What I read in August (2024)
Seven books this month. I thought I’d been reading slowly but that’s still almost two books a week. I am getting quite a lot of writing done as well. I’ve been reading a bit more slowly, spending more time in meditation / contemplation / journalling/ attuning / thinking etc - all those good things - and less time marinating in other people’s words (which is one of my favourite things to do).
The photos above are of my brother Bill V in 2008 on one of my visits to see him in San Francisco. We were making our way either into or out of Chinatown. Neither of us had a cell phone let alone a smart phone with Google maps on it, although somewhere in that very city perhaps, it was being worked on or dreamed up. I spoke to my brother over video this week for the first time in about three years (we think). He lives outside of San Francisco now in a very different climate, one where, if he doesn’t water the trees and crops in his garden over summer, they will die. It was nice to talk to him and so in honour of that, I’ve chosen these photos, shot on slide film with my mom’s Canon TX. (He isn’t giving me the finger, that’s just how he skims things sometimes).
Happy reading - AMB
All That We Own Know by Shilo Kino (NZ, fiction)
Otherhood: Essays on Being Childless, Childfree and Child Adjacent Anthology edited by Alie Benge, Lil O’Brien & Kathryn Van Beek (NZ, essays)
On Call: Stories From My Life As A Surgeon, A Daughter and A Mother by Ineke Meredith (NZ, memoir)
Amma by Saraid de Silva (NZ, fiction) - this was the best book I read in August. Such a beautiful interwoven story.

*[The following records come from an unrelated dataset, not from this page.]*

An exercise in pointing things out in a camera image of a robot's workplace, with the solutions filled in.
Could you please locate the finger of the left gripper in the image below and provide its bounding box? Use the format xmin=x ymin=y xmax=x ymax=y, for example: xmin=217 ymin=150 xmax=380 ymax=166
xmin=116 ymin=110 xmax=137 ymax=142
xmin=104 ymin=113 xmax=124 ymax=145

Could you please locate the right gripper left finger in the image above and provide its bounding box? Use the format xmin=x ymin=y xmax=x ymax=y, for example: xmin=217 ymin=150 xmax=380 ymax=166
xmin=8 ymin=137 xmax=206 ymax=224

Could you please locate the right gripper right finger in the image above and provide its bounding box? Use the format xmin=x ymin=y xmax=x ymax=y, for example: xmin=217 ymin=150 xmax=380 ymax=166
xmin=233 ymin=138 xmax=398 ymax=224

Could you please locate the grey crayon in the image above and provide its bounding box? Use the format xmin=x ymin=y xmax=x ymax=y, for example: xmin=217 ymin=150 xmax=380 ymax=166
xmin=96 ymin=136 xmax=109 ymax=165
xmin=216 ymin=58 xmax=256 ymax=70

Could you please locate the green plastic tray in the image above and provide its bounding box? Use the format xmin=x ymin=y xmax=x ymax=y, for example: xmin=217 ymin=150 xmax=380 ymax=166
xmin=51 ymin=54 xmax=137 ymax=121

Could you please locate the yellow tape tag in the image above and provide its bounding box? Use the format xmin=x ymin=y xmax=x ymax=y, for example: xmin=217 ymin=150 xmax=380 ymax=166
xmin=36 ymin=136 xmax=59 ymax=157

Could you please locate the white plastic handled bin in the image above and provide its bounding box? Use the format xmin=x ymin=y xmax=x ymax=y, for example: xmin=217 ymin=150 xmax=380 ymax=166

Waking the Tiger: Healing Trauma by Peter A. Levine (only got through half so far)
Feel Free by Zadie Smith (UK, essays) - I love Zadie Smith’s non fiction writing so much. Some great essays in here.
Hagstone by Sinead Gleeson (Irish, fiction, female environmental artist living on a remote northern island) - a very good book!
I did also read a bunch of online essays —
I really enjoyed My Inheritance Was My Father’s Last Lesson To Me by Alexander Chee
An interview with Saraid de Silva in two parts (author of Amma, my favourite read of August)
https://newsroom.co.nz/2024/07/09/portrait-saraid-de-silva-by-anna-rankin/
https://newsroom.co.nz/2024/07/10/portrait-saraid-de-silva-part-2-by-anna-rankin/
A Woman and a Philosopher: An Interview with Amia Srinivasan (a book I read last month of which I’d like to reread several essays of)
https://www.theparisreview.org/blog/2021/09/22/a-woman-and-a-philosopher-an-interview-with-amia-srinivasan/
And a bunch of Melissa Febos’ Essays. I can’t get enough of her writing. Her next book comes out next year and I can’t wait.
https://www.melissafebos.com/essays
Zadie Smith’s book of essays Intimations (I read this really beautiful collection in the last month or two) inspired me to read some lockdown essays:
Ottessa Moshfegh Lockdown Should Be Easy For Me So Why Is It Like Doing Time?